Microsoft reaches a historic milestone, using AI to match human performance in translating news from Chinese to English
A team of Microsoft researchers said
Wednesday that they believe they have created the first machine translation
system that can translate sentences of news articles from Chinese to English
with the same quality and accuracy as a person.
Researchers in the company’s Asia and U.S. labs said that
their system achieved human parity on
a commonly used test set of news stories, called newstest2017, which was developed by a group of industry
and academic partners and released at a research conference called WMT17 last
fall. To ensure the results were both
accurate and on par with what people would have done, the team hired external bilingual
human evaluators, who compared Microsoft’s results to two independently
produced human reference translations.
Xuedong Huang, a technical fellow in charge of
Microsoft’s speech, natural language and machine translation efforts, called it
a major milestone in one of the most challenging natural language processing
tasks. “Hitting human parity in a machine translation task is a dream that all
of us have had,” Huang said. “We just didn’t realize we’d be able to hit it so
soon.”
Huang, who also led the group that recently achieved human parity in a conversational
speech recognition task, said the translation milestone was
especially gratifying because of the possibilities it has for helping people
understand each other better. “The pursuit of removing language barriers to
help people communicate better is fantastic,” he said. “It’s very, very
rewarding.”
Machine translation is a problem researchers have worked
on for decades – and, experts say, for much of that time many believed human
parity could never be achieved. Still, the researchers cautioned that the
milestone does not mean that machine translation is a solved problem.

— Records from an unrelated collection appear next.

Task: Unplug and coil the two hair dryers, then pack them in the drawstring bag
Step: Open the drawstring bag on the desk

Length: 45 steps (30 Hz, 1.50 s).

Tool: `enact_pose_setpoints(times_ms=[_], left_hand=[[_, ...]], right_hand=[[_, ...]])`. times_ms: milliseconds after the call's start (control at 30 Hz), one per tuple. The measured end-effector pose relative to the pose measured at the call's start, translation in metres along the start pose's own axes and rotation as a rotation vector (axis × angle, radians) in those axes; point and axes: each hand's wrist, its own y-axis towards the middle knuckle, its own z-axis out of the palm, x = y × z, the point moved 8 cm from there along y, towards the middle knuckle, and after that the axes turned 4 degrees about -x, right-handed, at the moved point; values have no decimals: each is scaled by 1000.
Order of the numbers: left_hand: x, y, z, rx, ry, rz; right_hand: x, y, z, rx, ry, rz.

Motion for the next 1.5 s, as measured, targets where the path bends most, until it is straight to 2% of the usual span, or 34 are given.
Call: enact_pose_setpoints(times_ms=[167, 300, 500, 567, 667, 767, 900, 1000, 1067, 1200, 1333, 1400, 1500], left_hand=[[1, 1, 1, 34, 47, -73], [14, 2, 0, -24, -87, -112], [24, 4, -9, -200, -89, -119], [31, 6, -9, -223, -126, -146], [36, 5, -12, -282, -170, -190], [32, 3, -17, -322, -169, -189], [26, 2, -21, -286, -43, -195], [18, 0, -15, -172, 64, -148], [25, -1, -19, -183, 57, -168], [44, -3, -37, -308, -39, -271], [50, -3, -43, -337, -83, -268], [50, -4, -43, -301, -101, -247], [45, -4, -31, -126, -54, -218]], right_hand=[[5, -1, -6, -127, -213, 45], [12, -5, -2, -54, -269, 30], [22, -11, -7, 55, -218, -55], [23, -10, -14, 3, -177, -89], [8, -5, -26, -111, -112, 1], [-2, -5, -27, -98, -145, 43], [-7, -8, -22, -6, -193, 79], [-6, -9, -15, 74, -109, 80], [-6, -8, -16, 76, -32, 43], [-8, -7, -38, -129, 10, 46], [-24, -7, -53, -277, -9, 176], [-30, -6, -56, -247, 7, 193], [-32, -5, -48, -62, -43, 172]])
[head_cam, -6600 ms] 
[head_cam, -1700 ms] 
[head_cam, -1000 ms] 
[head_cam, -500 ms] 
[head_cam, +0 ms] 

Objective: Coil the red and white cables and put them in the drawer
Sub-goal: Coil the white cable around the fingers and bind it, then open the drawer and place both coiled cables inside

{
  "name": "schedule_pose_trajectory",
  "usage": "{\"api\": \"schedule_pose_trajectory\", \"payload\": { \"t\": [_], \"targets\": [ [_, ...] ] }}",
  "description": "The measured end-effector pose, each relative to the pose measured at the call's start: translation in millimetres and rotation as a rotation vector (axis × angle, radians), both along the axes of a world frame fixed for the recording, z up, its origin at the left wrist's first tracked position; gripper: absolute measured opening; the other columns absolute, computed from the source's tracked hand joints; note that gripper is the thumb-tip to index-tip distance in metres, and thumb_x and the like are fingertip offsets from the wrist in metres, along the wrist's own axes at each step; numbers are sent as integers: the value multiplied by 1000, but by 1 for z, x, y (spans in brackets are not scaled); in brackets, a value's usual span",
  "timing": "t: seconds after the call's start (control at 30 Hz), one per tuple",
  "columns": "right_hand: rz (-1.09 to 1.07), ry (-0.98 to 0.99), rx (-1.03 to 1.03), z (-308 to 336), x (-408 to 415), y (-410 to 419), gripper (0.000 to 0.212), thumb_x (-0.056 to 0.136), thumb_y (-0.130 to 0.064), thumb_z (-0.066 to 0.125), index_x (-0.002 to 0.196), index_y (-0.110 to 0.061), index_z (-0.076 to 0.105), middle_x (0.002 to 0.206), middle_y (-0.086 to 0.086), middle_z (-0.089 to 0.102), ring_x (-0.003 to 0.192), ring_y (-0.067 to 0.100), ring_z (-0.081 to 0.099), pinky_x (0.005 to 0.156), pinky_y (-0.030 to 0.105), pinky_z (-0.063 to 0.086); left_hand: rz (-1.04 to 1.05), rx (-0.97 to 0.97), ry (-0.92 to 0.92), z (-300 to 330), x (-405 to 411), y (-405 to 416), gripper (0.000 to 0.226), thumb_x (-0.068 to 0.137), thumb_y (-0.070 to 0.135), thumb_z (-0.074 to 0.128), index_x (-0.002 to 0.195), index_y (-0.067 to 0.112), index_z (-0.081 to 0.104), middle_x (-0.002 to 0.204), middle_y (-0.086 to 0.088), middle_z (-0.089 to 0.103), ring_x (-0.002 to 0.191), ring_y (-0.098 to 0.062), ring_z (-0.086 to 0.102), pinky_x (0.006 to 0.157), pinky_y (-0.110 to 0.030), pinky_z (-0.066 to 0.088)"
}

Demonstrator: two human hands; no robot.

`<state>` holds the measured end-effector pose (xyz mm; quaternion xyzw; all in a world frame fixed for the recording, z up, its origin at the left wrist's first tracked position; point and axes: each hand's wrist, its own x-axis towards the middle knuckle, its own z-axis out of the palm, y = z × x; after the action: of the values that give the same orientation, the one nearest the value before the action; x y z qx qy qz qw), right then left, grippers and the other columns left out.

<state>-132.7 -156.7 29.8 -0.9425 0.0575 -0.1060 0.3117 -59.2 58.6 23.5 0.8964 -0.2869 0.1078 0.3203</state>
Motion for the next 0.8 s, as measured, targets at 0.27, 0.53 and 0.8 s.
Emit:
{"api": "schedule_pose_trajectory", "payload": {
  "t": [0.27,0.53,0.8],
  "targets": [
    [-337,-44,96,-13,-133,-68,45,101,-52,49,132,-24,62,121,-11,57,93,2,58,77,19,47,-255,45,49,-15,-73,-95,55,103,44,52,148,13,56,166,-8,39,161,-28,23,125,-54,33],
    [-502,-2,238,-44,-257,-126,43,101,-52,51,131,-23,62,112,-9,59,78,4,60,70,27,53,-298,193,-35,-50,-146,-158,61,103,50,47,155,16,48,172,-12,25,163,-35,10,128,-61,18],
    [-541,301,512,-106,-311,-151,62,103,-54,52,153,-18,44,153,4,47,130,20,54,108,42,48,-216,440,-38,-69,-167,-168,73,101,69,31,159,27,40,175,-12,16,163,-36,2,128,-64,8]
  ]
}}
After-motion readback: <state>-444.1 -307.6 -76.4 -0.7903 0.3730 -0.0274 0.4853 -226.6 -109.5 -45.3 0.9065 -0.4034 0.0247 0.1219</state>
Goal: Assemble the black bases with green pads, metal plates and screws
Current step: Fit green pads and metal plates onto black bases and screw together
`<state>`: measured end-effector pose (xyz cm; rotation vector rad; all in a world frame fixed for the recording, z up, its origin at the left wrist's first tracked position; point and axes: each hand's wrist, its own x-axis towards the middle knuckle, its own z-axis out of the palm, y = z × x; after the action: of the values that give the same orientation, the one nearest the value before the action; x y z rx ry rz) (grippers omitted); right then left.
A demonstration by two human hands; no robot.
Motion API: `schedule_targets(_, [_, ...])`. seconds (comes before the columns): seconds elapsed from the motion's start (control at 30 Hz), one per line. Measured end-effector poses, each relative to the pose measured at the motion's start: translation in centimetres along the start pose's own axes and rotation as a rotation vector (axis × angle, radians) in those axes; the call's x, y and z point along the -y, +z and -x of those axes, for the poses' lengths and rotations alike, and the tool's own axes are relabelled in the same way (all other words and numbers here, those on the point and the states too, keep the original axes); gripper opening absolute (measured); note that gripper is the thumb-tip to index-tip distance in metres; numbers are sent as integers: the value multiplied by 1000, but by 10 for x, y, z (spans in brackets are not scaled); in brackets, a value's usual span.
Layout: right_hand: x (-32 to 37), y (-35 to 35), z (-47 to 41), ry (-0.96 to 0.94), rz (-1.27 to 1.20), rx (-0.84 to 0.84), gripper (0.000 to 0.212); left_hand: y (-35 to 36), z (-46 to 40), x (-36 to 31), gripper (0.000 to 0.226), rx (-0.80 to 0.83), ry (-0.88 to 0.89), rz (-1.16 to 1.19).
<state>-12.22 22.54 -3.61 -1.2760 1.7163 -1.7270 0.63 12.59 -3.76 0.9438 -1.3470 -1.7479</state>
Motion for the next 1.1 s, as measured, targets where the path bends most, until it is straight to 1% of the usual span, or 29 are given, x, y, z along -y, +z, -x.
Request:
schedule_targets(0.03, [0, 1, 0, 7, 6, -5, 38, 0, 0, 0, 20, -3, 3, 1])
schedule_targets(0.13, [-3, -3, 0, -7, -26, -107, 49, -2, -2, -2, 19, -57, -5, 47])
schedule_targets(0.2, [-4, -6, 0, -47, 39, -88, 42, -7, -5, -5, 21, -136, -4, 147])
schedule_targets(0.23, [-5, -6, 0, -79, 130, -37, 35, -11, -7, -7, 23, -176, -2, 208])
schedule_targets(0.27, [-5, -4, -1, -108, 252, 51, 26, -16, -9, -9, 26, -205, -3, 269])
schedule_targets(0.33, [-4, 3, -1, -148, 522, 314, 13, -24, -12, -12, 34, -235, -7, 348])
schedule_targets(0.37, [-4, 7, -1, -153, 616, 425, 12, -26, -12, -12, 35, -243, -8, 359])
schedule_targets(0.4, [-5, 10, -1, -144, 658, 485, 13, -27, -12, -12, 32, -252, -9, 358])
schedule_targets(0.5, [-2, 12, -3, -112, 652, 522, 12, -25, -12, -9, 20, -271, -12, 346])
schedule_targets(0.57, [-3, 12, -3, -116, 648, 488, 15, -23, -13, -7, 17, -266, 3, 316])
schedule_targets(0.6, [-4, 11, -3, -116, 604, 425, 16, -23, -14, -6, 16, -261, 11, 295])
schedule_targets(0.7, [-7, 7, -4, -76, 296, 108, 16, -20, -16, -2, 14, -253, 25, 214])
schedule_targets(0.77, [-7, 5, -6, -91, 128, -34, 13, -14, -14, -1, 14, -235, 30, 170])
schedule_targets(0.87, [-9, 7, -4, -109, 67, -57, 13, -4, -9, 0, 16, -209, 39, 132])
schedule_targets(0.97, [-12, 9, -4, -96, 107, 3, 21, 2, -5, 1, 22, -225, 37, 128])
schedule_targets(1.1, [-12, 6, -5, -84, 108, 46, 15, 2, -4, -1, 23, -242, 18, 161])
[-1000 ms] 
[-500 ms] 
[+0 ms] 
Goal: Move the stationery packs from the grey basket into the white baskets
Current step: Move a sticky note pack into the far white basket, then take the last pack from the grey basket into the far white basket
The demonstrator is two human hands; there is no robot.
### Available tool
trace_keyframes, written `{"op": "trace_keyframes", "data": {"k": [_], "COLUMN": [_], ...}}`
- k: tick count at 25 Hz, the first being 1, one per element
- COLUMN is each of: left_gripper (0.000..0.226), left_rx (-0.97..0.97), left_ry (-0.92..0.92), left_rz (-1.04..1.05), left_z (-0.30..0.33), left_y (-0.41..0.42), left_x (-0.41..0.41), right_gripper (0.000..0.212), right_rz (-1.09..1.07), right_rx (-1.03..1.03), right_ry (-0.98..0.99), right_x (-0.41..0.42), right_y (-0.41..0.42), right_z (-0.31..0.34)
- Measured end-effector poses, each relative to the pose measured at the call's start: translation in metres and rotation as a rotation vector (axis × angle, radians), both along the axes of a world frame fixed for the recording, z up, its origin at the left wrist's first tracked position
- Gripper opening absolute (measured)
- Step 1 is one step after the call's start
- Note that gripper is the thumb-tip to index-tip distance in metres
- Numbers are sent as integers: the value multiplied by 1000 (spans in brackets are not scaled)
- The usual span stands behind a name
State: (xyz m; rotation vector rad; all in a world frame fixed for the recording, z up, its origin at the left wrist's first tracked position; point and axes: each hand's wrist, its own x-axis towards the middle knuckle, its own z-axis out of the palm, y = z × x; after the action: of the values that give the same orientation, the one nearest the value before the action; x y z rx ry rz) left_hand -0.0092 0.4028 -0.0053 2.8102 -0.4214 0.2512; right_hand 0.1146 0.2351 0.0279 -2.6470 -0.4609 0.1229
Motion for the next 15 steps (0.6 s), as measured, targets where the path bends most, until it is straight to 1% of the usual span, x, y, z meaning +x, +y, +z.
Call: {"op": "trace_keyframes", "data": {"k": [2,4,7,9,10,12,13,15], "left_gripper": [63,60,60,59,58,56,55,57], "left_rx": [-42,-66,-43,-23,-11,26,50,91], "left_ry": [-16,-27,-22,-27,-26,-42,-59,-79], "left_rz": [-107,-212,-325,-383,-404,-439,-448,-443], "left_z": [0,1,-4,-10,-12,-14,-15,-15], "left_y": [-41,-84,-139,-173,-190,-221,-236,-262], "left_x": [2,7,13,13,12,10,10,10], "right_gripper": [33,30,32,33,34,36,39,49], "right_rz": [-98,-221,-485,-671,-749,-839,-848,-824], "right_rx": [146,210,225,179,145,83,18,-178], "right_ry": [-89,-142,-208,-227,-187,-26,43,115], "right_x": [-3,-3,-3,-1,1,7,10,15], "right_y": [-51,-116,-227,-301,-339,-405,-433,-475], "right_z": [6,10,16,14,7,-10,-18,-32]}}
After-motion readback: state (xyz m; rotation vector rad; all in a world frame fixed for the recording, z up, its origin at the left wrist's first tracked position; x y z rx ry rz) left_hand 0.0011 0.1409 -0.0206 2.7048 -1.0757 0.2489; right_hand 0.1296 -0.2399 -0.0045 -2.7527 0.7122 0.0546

Ming Zhou, assistant managing director of Microsoft
Research Asia and head of a natural language processing group that worked on
the project, said that the team was thrilled to achieve the human parity
milestone on the dataset. But he cautioned that there are still many challenges
ahead, such as testing the system on real-time news stories.
Arul Menezes, partner research manager of Microsoft’s
machine translation team, said the team set out to prove that its systems could
perform about as well as a person when it used a language pair – Chinese and
English – for which there is a lot of data, on a test set that includes the
more commonplace vocabulary of general interest news stories.
"Given the best-case situation as far as data and availability of resources goes, we wanted to find out if we could actually match the performance of a professional human translator," said Menezes who helped lead the project.
Menezes said the research team can apply the technical
breakthroughs they made for this achievement to Microsoft’s commercially
available translation products in multiple languages. That will pave the way
for more accurate and natural-sounding translations across other languages and
for texts with more complex or niche vocabulary.
DUAL LEARNING, DELIBERATION, JOINT TRAINING
AND AGREEMENT REGULARIZATION
Although academic and industry researchers have worked on
translation for years, they’ve recently achieved substantial breakthroughs by
using a method of training AI systems called deep neural networks. That has
allowed them to create more fluent, natural-sounding translations that take
into account an even broader context than the previous approach, known as
statistical machine translation.
To reach the human parity milestone on this dataset,
three research teams in Microsoft’s Beijing and Redmond, Washington, research
labs worked together to add a number of other training methods that would make
the system more fluent and accurate. In many cases, these new methods mimic how
people improve their own work iteratively, by going over it again and again
until they get it right.
“Much of our research is really inspired by how we humans
do things,” said Tie-Yan Liu, a principal research manager with Microsoft
Research Asia in Beijing, who leads a machine learning team that worked on this
project.
One method they used is dual learning.
Think of this as a way of fact-checking the system’s work: Every time they sent
a sentence through the system to be translated from Chinese to English, the
research team also translated it back from English to Chinese. That’s similar
to what people might do to make sure that their automated translations were
accurate, and it allowed the system to refine and learn from its own mistakes.
Dual learning, which was developed by the Microsoft research team, also can be
used to improve results in other AI tasks.
Another method, called deliberation networks, is
similar to how people edit and revise their own writing by going through it
again and again. The researchers taught the system to repeat the process of
translating the same sentence over and over, gradually refining and improving
the response.
The researchers also developed two new techniques to
improve the accuracy of their translations, Zhou said.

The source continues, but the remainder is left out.